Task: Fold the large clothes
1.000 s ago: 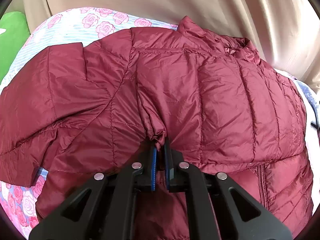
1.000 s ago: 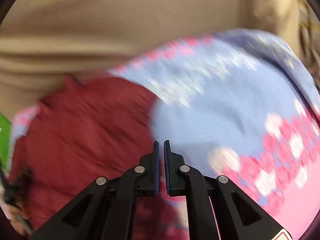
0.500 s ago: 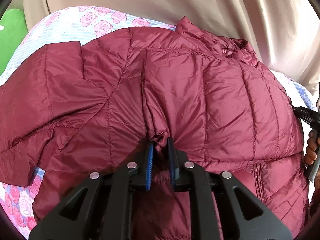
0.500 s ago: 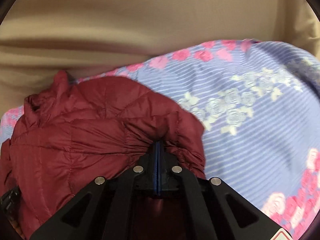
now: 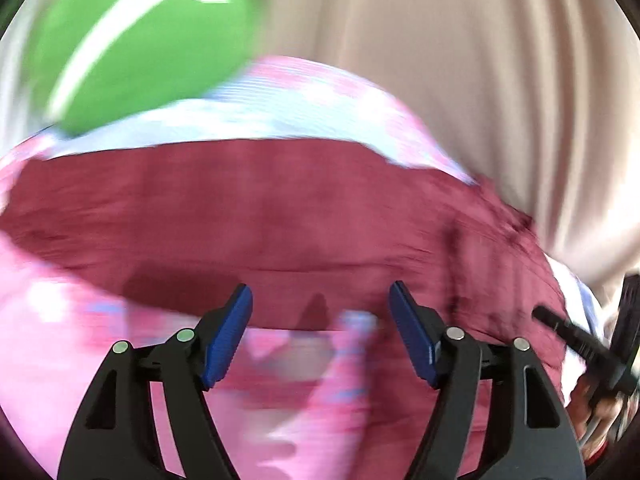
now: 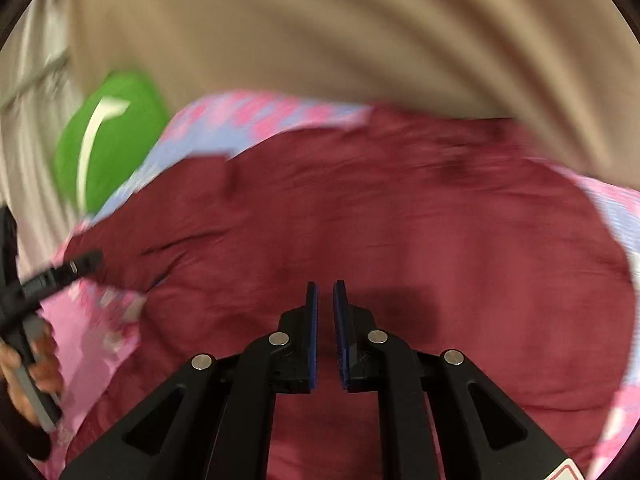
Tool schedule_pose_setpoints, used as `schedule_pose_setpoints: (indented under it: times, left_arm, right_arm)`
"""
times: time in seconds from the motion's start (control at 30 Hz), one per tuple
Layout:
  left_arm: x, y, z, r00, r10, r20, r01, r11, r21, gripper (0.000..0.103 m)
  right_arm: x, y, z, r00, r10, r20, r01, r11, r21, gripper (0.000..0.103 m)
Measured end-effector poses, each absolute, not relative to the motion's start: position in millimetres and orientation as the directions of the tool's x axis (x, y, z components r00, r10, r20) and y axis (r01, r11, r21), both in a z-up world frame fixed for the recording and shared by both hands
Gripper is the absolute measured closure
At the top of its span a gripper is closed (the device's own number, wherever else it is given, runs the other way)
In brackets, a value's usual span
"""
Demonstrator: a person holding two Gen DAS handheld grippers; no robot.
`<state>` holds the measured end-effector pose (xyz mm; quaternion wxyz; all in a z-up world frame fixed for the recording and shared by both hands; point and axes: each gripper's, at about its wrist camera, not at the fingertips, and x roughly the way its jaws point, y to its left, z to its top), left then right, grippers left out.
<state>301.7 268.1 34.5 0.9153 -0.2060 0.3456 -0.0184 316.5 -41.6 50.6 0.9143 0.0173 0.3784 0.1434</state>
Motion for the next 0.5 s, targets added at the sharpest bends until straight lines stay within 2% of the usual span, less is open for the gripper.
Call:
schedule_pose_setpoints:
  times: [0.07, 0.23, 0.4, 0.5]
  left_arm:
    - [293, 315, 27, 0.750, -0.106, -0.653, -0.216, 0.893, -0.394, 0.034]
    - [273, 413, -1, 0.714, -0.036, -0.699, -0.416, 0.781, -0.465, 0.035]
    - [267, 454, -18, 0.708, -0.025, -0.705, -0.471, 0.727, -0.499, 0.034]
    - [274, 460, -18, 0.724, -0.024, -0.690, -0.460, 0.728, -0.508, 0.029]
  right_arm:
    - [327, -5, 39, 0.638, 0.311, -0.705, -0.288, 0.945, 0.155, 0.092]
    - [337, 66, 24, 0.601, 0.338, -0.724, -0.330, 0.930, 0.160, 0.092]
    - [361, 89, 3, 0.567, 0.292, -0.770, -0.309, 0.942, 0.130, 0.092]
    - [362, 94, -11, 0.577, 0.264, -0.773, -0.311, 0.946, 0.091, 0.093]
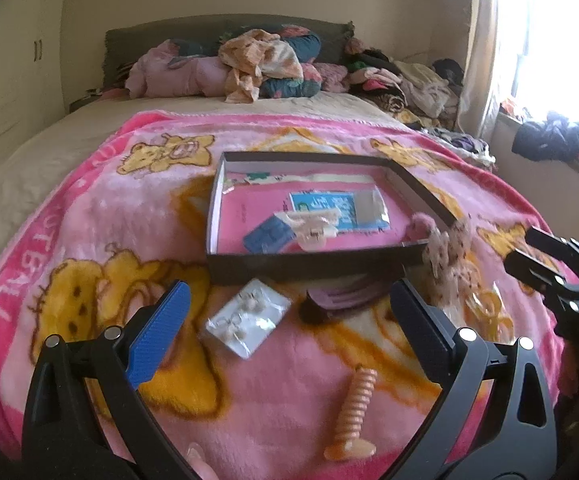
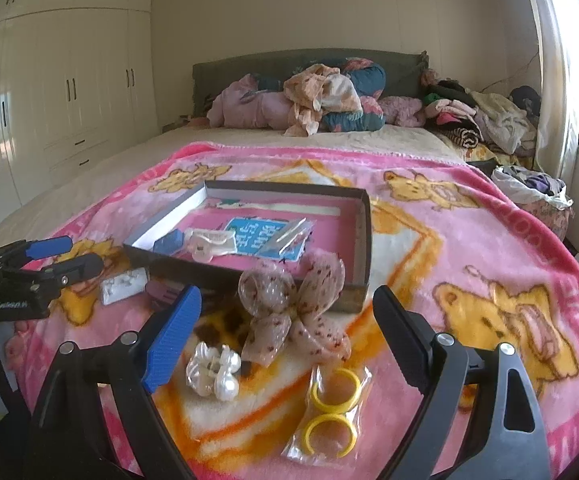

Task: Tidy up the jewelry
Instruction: 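Move the right tool to the polka-dot bow while the left tool approaches the orange spiral hair tie, then grasp the polka-dot bow with the right tool while the left tool grasps the orange spiral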

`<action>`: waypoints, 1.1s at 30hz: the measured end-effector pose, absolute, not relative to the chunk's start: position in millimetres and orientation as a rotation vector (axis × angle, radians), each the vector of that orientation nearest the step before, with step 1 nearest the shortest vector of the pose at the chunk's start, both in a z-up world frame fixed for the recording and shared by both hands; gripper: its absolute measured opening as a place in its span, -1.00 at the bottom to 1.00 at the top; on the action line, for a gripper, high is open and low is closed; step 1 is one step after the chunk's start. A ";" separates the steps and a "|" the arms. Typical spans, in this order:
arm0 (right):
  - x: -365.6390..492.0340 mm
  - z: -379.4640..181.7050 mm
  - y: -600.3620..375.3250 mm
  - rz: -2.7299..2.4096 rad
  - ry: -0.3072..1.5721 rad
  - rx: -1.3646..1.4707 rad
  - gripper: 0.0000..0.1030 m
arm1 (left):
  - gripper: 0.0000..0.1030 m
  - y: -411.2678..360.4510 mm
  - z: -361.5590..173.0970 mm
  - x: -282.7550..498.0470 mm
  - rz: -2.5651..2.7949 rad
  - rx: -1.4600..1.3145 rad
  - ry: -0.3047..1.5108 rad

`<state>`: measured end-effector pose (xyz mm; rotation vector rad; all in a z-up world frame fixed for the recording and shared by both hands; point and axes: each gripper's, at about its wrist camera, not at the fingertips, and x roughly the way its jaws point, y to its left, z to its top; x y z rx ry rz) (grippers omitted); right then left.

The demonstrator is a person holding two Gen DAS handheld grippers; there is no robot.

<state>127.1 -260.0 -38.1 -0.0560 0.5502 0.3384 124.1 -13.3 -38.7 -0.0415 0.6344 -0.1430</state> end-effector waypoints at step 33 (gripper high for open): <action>182.8 -103.3 -252.5 0.357 0.792 -0.061 -0.63 | -0.47 -76.8 -111.7 91.9 -0.292 0.123 0.830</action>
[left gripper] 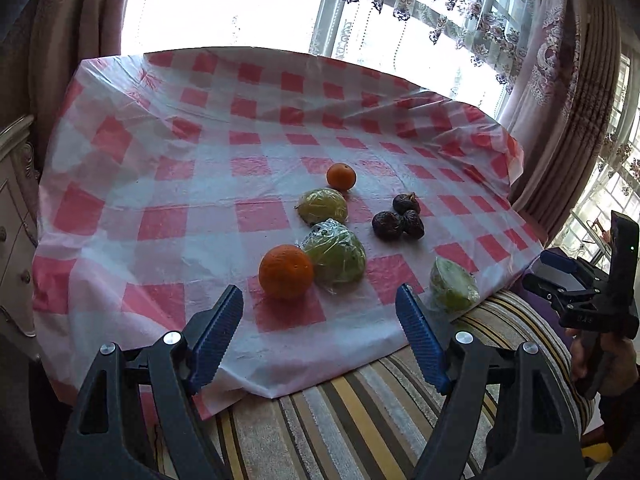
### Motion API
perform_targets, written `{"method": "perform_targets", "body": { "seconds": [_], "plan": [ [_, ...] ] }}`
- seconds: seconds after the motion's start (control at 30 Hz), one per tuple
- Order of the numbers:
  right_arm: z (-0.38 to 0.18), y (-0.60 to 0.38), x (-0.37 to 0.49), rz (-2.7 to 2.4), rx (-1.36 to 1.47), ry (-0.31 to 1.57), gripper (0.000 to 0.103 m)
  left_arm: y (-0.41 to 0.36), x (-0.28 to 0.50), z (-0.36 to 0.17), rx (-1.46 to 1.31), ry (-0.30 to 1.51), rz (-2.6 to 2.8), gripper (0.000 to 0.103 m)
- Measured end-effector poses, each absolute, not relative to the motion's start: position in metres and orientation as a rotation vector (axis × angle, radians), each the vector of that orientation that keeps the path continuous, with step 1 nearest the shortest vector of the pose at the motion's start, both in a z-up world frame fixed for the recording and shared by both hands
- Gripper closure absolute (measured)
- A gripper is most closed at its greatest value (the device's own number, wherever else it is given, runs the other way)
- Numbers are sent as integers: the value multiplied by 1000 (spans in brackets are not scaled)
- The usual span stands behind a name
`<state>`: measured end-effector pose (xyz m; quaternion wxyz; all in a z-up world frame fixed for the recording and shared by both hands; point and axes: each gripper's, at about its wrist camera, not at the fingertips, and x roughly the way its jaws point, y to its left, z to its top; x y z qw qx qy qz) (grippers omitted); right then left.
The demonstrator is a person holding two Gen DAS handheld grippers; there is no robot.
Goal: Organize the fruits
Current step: 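Move both open tools back over the remaining fruit on the tablecloth, then grasp the large orange with the left tool while the right tool grasps the bagged cabbage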
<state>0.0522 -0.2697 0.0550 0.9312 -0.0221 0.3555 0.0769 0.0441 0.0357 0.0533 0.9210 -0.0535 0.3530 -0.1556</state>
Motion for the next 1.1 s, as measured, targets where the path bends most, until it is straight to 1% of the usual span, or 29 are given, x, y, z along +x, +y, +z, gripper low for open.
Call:
{"method": "perform_targets", "body": {
  "seconds": [0.1,0.17,0.27,0.4,0.63,0.83,0.9,1.1],
  "plan": [
    [54,-262,57,176,-47,730,5,33,47,46,-112,741,-319,29],
    [51,-255,61,199,-49,741,5,31,49,43,-106,753,-318,32],
    [49,-243,65,229,-69,745,5,30,55,35,-105,785,-297,32],
    [47,-225,72,283,-94,755,5,34,70,27,-142,833,-251,38],
    [40,-196,87,362,-149,796,5,37,99,17,-182,893,-168,38],
    [32,-180,101,396,-179,835,5,28,117,11,-135,919,-137,38],
    [31,-178,105,401,-179,841,5,27,121,8,-131,931,-137,46],
    [25,-173,115,410,-178,873,5,24,124,5,-117,936,-143,54]
  ]
}}
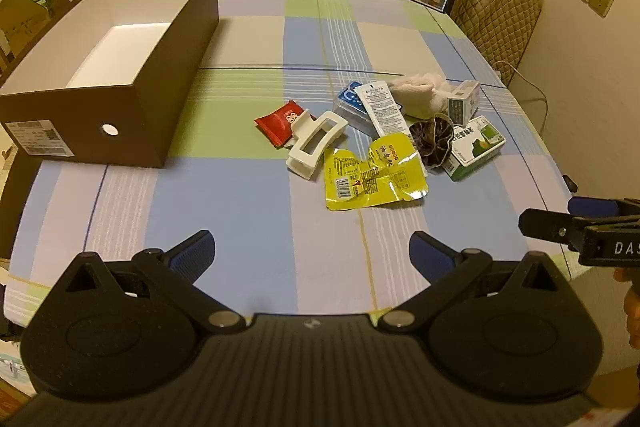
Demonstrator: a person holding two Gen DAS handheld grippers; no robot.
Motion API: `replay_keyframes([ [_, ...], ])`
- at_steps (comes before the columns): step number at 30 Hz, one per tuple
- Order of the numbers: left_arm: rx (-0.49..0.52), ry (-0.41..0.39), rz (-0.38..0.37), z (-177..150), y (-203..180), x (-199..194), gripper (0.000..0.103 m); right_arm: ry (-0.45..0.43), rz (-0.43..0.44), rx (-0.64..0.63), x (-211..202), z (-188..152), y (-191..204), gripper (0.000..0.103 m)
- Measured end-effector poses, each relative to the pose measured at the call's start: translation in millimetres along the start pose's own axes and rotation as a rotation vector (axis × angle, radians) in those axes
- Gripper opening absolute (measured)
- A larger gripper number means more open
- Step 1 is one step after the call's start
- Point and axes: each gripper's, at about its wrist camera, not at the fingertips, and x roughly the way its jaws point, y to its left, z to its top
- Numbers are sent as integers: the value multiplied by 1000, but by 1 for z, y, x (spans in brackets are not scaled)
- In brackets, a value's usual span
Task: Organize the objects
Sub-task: 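Move the left tool toward the white hair claw clip, then grasp the white hair claw clip with the left tool and lift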
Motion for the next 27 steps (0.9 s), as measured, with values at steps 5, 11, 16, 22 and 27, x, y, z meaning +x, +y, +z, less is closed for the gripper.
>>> replay_keyframes([
  [5, 1, 0, 11, 5, -3, 15, 102, -6, 0, -7, 9, 5, -17, 99],
  [11, 19, -18, 20, 11, -7, 37, 97, -1, -10, -1, 24, 9, -39, 91],
  [16, 52, -42, 30, 19, -10, 61, 90, 4, -23, 10, 33, 16, -61, 91],
  [22, 104, -65, 36, 36, -13, 90, 84, 12, -55, 41, 42, 25, -89, 91],
  [27, 160, -75, 58, 49, -19, 115, 82, 19, -92, 79, 47, 31, -115, 91],
])
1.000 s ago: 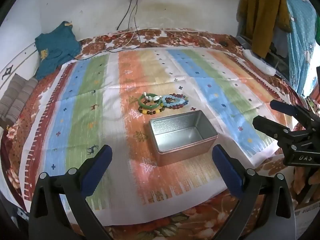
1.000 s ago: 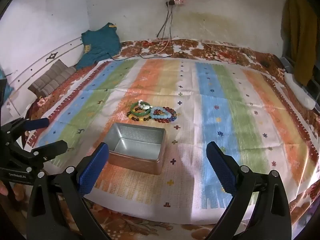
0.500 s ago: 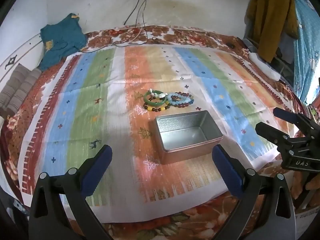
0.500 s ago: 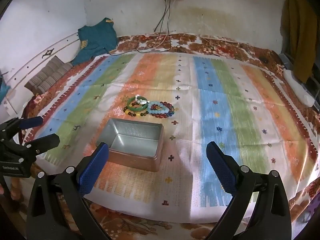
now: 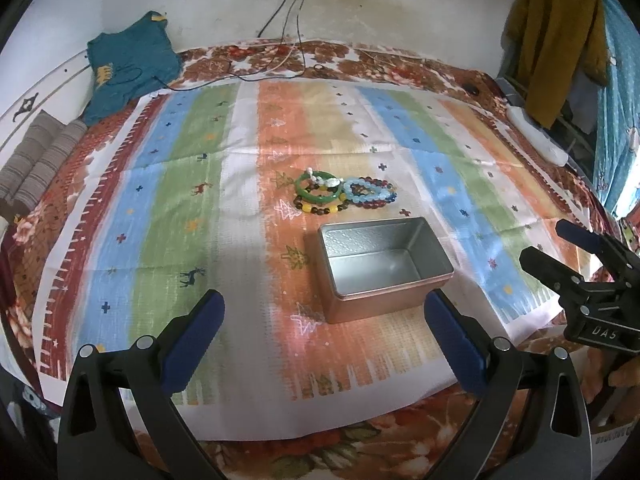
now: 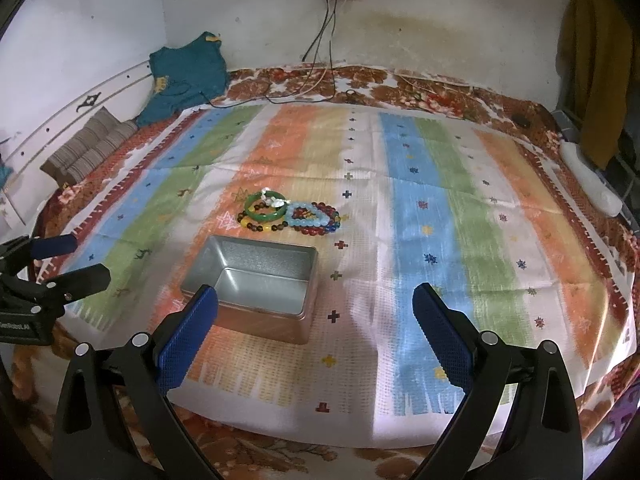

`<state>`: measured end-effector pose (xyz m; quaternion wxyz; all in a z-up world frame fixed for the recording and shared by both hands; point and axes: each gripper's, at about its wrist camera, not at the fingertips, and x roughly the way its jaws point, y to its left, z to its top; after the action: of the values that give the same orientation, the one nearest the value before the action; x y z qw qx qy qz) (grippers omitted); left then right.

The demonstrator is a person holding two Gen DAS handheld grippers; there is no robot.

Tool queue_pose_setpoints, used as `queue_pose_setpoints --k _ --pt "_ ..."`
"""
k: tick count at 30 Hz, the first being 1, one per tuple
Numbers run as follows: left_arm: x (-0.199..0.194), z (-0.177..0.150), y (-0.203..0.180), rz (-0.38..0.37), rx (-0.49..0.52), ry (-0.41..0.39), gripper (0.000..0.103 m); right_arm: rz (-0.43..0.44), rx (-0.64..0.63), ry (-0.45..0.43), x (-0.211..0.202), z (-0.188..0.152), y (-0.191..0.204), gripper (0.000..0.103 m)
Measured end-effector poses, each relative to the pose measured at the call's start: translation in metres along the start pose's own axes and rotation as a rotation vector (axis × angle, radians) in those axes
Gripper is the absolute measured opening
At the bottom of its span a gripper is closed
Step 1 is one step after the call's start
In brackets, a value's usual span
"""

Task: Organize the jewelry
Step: 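Move both tools toward the bracelet pile beside the silver tin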

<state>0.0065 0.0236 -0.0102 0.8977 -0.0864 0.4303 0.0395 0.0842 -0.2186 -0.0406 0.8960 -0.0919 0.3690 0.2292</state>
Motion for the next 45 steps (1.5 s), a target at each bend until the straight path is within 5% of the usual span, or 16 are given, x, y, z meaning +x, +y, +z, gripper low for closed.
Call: queue_pose_setpoints --k 25,45 --pt "0.003 0.016 0.007 0.078 -0.046 -0.011 0.097 -0.028 0.015 0.034 0.021 0.012 -0.007 0.099" --pt "0.050 0.079 0.011 0.103 -0.044 0.007 0.097 -0.001 0.017 0.098 0.061 0.042 -0.011 0.099"
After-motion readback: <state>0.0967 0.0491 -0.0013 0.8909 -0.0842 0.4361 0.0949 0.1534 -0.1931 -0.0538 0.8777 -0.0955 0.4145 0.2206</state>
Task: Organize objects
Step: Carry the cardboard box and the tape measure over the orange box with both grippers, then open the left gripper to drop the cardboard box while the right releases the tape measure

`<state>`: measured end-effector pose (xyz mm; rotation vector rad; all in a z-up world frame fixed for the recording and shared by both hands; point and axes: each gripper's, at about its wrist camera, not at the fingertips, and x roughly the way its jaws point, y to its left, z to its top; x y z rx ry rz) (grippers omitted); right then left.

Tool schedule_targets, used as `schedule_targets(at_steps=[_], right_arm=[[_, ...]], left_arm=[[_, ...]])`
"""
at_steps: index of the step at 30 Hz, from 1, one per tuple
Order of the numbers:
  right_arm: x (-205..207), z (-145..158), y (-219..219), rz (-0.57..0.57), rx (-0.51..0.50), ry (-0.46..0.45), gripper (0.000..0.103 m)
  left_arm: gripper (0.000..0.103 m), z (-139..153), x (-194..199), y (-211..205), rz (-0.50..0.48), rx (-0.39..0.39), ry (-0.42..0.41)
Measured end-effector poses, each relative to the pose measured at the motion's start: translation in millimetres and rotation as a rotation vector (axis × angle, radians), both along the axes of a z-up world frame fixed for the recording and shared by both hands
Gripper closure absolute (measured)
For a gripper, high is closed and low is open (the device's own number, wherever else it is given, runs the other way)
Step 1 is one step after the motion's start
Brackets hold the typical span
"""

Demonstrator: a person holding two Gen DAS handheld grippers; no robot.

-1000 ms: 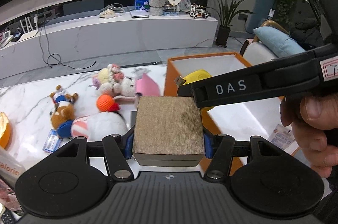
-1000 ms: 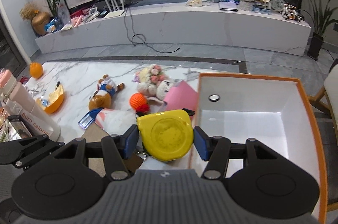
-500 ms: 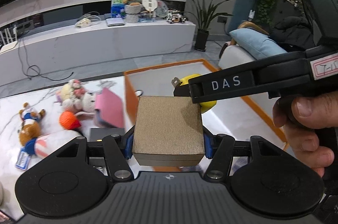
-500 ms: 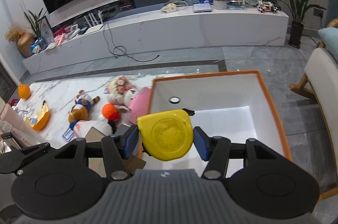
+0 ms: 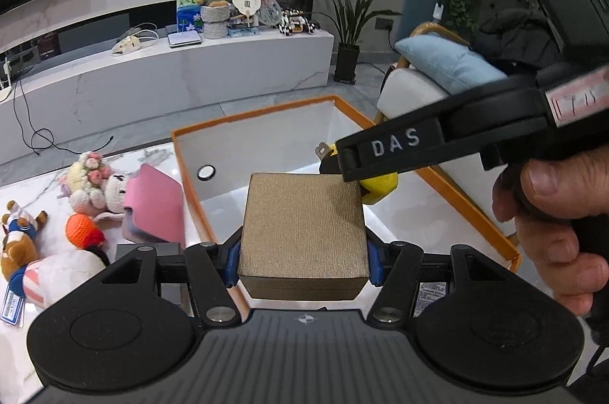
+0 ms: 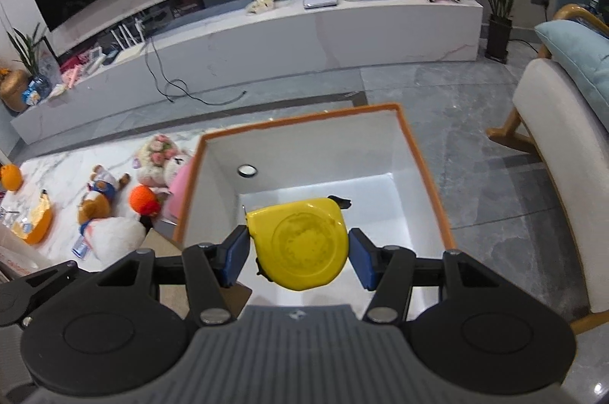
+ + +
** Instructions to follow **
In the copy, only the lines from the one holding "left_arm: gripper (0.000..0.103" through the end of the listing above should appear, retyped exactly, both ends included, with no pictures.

** Expected answer **
  left_arm: gripper (0.000..0.103 m), z (-139..153), x (-194..199), y (-211..205), rz (-0.50..0.48), rx (-0.39..0.39), ry (-0.42..0.41)
Measured end-effector poses, each relative to the pose measured at the motion's start: translation in millimetres and rotation as a rotation vector (axis × angle, radians), both along the axes of a z-up world frame fixed for the recording and shared by both hands
Gripper closure absolute (measured)
For a gripper, high is closed and low is open (the device's own number, wherever else it is given, runs the other way)
Step 1 is one step after the motion's start
Brackets hold the typical span
"""

Demonstrator: a person holding two Gen DAS handheld grippers; no robot.

-1000 ms: 
-1000 ms: 
-500 ms: 
-500 ms: 
+0 ms: 
+0 ms: 

There is nothing else to add to the answer.